Using count() in a rule on a list of empty strings returns zero

Saw an interesting one today and while we are investigating what the actual intention is, it would be interesting to hear feedback from users.

In this article my colleague @hlee showed how to use a relative path to match empty cells in a column and the implication is that you can then “count()” them to test if there are too many (or too few) empty data items.

Turns out that the count() function ignores empty strings - probably treating them as NULL. The simplest form to show this is:

set $(x) count(0, 0, 0, 0)
set $(y) count("", "", "", "")

If you then look at the values of $(x) and $(y) you see 4 and 0 respectively.

The workaround, if you want to count empty cells is simple; use the severity property instead of value like this: count(wpath "alias" severity) but is this enough and/or “right” ?

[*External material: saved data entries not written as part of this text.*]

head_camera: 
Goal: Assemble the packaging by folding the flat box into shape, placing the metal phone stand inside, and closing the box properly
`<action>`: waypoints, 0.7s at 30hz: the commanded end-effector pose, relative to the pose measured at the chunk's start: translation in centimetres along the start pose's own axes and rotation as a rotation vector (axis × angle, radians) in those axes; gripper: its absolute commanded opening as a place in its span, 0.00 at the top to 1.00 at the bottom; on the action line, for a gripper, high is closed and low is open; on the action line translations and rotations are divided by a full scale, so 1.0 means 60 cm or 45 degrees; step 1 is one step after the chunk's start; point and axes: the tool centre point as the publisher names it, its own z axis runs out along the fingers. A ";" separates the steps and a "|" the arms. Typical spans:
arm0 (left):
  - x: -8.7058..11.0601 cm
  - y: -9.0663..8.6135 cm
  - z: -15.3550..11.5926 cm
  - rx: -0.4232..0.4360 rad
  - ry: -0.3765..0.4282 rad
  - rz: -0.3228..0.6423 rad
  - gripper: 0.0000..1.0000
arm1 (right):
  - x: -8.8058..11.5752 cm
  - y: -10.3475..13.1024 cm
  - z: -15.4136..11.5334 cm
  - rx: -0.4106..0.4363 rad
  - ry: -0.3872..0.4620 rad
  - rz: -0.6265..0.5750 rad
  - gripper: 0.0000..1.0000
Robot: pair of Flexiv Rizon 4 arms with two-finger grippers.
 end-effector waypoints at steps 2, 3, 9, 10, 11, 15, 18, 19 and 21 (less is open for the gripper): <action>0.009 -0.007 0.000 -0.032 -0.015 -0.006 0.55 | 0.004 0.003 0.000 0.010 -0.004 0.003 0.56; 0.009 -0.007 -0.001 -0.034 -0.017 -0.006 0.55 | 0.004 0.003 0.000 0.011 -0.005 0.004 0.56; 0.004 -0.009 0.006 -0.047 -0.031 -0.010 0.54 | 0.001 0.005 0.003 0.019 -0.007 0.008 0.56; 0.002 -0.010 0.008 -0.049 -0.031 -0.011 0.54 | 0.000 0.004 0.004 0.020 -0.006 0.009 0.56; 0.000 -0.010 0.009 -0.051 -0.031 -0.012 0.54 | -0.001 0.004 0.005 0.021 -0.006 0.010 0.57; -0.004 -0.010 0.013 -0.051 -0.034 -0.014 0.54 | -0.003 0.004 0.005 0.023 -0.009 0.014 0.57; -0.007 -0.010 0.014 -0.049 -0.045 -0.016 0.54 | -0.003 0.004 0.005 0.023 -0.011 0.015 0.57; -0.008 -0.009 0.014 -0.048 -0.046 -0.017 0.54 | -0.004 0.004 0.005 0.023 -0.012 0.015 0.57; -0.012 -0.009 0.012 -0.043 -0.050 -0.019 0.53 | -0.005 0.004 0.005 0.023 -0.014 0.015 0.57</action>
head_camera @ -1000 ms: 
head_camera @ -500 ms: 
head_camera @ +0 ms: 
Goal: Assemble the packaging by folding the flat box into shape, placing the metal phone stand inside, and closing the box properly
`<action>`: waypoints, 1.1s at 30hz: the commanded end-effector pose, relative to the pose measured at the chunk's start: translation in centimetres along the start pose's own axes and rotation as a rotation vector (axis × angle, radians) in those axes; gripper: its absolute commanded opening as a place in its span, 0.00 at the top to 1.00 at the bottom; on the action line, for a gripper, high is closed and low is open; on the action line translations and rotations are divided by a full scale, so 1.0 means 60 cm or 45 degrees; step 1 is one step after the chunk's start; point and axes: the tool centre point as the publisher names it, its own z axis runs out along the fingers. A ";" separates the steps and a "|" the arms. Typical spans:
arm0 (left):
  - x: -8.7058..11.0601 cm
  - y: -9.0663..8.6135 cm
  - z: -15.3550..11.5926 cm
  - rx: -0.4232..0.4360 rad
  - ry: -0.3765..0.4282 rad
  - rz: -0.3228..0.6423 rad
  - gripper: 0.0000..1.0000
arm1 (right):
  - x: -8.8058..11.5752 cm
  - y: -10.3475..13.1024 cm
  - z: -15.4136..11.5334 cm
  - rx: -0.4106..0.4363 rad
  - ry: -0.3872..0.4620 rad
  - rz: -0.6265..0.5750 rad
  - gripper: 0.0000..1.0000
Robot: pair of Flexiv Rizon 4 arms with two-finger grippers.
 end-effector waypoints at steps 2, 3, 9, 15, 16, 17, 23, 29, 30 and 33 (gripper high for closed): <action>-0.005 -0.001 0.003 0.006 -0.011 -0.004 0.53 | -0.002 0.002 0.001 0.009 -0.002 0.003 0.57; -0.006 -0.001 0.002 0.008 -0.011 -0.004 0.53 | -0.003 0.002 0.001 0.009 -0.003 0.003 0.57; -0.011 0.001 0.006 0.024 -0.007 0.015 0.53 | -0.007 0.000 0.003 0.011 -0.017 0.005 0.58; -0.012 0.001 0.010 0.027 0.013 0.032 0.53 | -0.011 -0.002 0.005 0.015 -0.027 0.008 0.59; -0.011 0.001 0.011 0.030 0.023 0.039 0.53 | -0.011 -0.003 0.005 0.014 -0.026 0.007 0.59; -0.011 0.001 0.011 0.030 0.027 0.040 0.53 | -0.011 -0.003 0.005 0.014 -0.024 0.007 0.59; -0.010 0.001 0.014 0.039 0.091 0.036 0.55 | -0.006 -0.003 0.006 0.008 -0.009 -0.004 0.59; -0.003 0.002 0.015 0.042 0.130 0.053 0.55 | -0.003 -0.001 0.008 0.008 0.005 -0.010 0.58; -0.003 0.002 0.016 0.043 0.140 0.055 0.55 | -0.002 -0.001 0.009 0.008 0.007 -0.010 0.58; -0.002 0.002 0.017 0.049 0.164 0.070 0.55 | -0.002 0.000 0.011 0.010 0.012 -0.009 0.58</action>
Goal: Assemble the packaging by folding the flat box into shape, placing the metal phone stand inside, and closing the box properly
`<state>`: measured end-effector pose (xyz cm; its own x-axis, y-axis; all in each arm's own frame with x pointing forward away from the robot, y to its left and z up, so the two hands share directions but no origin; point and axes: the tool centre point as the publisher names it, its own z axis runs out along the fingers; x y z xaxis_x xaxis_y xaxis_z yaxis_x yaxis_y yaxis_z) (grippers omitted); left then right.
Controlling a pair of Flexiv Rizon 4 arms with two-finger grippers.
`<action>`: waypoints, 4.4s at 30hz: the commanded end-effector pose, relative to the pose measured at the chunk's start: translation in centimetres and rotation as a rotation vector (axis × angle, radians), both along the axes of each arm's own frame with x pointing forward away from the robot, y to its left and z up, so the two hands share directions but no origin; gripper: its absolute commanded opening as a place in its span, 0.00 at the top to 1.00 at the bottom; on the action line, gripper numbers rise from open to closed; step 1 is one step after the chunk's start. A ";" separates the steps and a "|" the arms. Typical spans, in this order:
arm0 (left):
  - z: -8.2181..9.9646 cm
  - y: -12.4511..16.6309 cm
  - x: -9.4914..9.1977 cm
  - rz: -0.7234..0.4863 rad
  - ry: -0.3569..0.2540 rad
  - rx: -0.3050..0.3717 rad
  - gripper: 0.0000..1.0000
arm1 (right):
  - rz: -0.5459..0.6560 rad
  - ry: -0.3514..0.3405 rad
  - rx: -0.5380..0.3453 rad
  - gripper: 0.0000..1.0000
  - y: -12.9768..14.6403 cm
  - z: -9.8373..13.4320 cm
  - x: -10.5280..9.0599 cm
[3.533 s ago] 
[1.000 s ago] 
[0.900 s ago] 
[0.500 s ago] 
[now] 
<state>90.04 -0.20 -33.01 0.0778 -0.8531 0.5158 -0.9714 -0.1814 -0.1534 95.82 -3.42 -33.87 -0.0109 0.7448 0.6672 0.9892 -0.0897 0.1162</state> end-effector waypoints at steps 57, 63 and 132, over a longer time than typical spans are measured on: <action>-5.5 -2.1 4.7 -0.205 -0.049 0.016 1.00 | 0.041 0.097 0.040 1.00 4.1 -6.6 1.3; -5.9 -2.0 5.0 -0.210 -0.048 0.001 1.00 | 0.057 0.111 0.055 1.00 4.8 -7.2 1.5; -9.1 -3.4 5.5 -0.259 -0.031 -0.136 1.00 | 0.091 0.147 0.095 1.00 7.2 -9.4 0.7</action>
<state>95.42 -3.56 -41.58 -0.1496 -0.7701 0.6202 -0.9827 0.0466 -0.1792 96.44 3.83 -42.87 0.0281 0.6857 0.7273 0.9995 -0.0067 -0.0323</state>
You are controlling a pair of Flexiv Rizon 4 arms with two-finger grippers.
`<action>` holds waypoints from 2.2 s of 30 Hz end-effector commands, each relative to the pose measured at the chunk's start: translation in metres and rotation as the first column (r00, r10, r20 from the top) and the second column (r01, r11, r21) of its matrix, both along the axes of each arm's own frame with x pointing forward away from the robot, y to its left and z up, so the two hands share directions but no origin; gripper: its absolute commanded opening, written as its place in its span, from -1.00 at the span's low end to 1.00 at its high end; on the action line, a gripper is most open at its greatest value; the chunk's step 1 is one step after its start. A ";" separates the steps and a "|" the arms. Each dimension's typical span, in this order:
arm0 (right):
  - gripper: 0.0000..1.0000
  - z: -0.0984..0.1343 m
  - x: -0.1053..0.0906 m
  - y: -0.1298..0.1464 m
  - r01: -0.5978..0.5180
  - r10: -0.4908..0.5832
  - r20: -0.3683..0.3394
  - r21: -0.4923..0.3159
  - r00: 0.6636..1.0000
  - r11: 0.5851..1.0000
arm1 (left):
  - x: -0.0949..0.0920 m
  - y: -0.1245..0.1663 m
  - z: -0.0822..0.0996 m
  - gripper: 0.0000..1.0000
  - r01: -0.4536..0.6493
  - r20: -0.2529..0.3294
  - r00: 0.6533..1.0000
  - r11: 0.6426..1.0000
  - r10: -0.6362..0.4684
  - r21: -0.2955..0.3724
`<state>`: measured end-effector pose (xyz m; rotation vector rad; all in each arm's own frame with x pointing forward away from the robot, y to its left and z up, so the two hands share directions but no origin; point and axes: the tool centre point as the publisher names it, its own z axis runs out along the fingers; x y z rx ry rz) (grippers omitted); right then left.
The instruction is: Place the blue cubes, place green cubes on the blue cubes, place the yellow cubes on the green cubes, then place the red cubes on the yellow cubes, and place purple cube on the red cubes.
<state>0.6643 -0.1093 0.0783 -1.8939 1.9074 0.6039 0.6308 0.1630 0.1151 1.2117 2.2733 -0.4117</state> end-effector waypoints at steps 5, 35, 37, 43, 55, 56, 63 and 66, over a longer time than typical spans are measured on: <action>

Is treating empty values as NULL for counting purposes useful?

Hi Peter,

Whilst the public release notes only cover versions 4 and 5 because the product has moved on, in version 3.0.10, the count function was indeed changed to ignore blanks. I have dug up the release note:

Blank and white-space cells are now ignored for statistical and historical calculations, where previously they were taken as 0. For historical calculations, a blank value is taken as a lack of value for that duration.

List of affected functions are:

maximum
minimum
average
total
count
standardDeviation
durationWeightedAverage
durationWeightedTotal
durationWeightedStandardDeviation

The rate function is not affected by this change.

There are many reasons why having blank cells (or blank strings in this case) included will negatively affect the functions above including, for example, getting the maximum of a range of negative numbers where there could be a blank to avoid it being treated as 0, or counting non blank items in a set of cells, which otherwise could be an issue depending on the source data.

If you are counting a range of cells using a wpath, and you do want blank values included then I personally do exactly as you - use the severity - as it is one of the other properties that all cells are guaranteed to have, and can never be blank.